Mirror, Mirror is one of the most famous works of the Afro-American artist Carrie Mae Weems. It is also very representative of a generation that was concerned with racial and sexual identity issues.
Carrie Mae Weems is an Afro-American artist that started to work at the mid 1980’s. Her work combines visual and verbal language in an attempt to portray the experiences produced by oppression and stereotypes of gender and race in American society. Also, she tries to recover references of the Afro-American culture to offer them to black women.
Mirror, Mirror is a print where she uses the irony, narrative and humour as a strategy to bring to the audience serious issues, regardless of their gender or skin colour.
- Mirror, Mirror by Carrie Mae Weems (Photo credit: artnet)
Although she usually tries to highlight referents of Afro-American culture, in this case she draws on a very famous fairy tale which origin is European and that talk about a princess famous for her beauty and the whiteness of her skin.

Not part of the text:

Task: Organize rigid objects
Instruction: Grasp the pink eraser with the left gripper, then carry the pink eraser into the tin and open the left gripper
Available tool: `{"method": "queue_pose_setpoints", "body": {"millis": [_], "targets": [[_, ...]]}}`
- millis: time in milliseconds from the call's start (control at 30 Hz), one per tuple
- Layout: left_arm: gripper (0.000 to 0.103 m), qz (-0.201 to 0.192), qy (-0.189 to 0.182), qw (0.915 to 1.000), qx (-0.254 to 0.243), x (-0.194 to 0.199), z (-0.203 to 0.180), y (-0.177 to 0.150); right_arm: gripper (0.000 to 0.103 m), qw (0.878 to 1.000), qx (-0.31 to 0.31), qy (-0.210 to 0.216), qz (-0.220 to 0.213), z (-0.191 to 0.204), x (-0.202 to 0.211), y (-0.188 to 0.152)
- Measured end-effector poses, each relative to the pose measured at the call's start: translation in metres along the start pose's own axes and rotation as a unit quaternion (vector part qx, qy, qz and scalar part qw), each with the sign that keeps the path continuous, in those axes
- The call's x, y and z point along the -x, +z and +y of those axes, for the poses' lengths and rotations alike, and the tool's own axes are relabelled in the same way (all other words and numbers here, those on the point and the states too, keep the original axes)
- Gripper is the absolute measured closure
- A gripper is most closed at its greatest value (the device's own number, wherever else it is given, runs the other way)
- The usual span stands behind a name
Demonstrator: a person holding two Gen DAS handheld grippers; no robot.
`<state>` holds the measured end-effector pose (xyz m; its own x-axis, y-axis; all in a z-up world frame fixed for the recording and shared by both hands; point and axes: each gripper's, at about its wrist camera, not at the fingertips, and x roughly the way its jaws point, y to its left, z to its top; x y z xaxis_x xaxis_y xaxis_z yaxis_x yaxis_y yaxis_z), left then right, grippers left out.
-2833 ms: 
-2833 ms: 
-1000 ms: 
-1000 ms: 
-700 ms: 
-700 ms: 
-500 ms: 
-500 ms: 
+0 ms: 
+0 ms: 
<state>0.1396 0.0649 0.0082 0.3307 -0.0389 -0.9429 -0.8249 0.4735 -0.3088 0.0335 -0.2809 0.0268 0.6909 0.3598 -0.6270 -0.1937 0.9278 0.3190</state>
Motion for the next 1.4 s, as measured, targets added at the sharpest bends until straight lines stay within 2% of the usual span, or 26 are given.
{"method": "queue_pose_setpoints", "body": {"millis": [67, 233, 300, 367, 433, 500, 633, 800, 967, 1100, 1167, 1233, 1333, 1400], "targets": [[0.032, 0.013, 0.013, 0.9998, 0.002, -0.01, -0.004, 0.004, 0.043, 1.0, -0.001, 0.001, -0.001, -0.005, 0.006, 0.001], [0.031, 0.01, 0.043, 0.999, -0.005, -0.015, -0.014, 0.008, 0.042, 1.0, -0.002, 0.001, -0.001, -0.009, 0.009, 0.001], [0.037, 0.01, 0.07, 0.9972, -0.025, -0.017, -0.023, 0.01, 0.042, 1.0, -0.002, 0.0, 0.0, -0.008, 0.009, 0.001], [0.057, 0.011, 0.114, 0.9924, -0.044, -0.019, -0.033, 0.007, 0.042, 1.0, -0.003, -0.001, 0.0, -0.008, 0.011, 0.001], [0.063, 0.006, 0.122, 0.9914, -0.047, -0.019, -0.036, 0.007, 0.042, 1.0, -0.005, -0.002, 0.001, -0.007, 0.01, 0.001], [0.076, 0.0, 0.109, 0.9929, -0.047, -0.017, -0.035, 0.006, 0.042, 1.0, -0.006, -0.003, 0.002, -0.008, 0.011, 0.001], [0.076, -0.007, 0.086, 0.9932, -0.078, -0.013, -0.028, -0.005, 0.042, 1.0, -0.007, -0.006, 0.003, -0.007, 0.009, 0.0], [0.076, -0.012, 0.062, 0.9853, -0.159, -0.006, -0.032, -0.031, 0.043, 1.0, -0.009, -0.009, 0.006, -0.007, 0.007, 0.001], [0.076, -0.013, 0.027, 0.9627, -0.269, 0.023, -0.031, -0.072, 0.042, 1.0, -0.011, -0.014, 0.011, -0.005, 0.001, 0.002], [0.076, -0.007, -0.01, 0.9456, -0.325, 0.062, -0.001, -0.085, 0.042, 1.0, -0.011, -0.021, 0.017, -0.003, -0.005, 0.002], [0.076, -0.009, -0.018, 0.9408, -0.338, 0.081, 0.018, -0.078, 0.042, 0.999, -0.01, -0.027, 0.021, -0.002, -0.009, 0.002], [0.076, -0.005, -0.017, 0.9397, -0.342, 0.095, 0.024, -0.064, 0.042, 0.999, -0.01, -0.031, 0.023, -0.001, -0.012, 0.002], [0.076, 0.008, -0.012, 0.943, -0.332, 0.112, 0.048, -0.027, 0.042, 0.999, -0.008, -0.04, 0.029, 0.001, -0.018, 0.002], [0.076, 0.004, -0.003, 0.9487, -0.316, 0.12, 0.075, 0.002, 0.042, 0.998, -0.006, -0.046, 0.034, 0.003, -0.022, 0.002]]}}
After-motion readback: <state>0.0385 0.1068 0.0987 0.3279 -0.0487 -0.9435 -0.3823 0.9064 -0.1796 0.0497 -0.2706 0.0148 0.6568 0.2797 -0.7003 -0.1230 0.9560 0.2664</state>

This direct reference to Snow White produces a huge impact on the viewers making them feel disappointed and even a little racist, they feel guilty for expected a white person on the photo and for be surprised by the black woman who was in the picture instead.
The objective of the artist is to awake or to make the viewers see that the references we got so assumed as normal the prejudice of race is present, even in those for children as fairy tales.
Mirror, mirror speaks directly to the public of the identity dilemmas, it is also encouraging the viewer to ask themselves about their referents of beauty and the beauty canon imposed.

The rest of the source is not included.